Among the lines of the data below, count those that hold the word "joint". Answer with the number alone.

*Given data*.
|---|

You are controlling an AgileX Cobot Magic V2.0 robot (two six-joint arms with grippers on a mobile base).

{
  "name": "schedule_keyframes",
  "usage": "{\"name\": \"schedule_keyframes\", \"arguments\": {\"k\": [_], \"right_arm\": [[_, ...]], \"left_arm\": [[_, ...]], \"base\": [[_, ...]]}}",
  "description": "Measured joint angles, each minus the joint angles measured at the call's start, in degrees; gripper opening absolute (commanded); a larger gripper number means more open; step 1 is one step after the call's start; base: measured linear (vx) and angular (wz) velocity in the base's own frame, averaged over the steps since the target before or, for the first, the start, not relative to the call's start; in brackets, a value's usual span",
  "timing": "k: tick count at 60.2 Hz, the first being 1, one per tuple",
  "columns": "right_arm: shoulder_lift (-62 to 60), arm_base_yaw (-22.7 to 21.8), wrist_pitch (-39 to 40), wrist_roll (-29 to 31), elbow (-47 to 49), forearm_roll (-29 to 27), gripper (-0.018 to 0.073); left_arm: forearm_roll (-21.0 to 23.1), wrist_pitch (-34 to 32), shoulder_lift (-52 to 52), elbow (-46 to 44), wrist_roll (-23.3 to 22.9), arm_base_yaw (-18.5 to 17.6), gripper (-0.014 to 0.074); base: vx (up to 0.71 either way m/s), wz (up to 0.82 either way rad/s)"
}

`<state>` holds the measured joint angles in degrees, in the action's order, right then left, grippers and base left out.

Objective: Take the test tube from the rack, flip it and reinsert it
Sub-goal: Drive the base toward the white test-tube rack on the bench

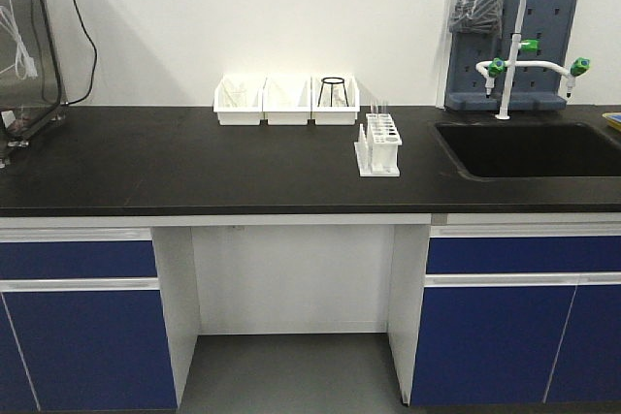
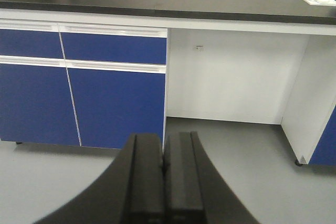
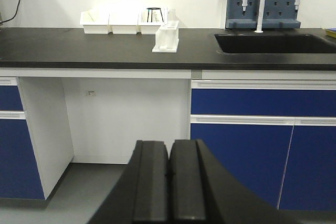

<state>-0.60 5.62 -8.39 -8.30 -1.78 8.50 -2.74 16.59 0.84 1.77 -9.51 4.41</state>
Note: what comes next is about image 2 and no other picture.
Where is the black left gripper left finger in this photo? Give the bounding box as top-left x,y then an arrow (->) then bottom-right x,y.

|---|

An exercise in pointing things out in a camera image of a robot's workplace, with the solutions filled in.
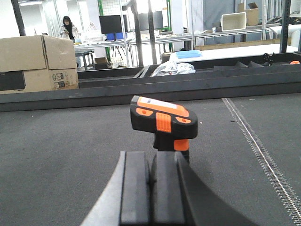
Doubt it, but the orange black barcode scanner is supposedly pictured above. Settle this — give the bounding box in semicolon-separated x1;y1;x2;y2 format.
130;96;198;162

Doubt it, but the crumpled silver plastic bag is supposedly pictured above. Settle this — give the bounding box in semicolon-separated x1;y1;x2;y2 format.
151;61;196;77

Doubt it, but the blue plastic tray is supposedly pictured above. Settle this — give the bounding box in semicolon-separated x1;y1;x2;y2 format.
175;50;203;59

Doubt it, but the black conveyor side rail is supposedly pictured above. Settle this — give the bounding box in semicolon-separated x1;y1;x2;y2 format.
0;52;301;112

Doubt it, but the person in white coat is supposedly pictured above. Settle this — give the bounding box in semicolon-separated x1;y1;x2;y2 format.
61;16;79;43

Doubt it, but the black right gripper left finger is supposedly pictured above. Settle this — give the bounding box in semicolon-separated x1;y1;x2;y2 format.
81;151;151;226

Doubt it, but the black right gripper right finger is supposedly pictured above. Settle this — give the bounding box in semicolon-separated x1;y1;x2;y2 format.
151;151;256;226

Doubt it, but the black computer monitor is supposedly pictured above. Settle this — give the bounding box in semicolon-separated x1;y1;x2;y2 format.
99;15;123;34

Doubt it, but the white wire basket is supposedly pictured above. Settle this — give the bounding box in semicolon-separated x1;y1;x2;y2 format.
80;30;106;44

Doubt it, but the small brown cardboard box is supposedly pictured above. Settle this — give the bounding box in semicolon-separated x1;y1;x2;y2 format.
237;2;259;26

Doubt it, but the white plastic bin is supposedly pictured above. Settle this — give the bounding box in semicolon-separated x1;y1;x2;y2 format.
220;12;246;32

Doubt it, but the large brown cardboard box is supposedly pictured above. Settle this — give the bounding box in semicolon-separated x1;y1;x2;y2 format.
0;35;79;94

|---|

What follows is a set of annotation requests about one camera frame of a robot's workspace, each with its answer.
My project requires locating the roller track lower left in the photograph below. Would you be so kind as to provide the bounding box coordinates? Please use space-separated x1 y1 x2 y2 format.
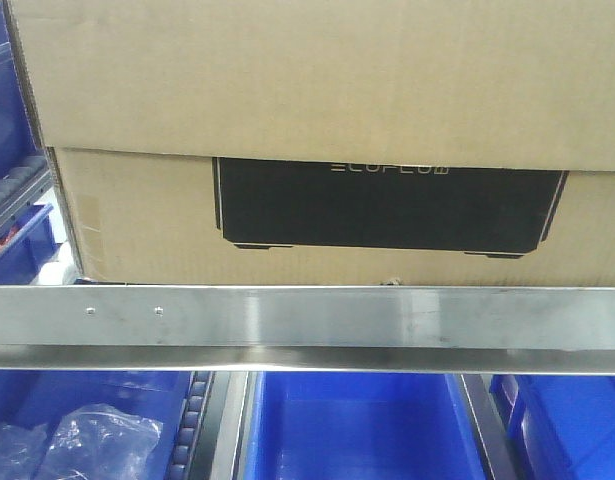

|---|

*Output below*. 3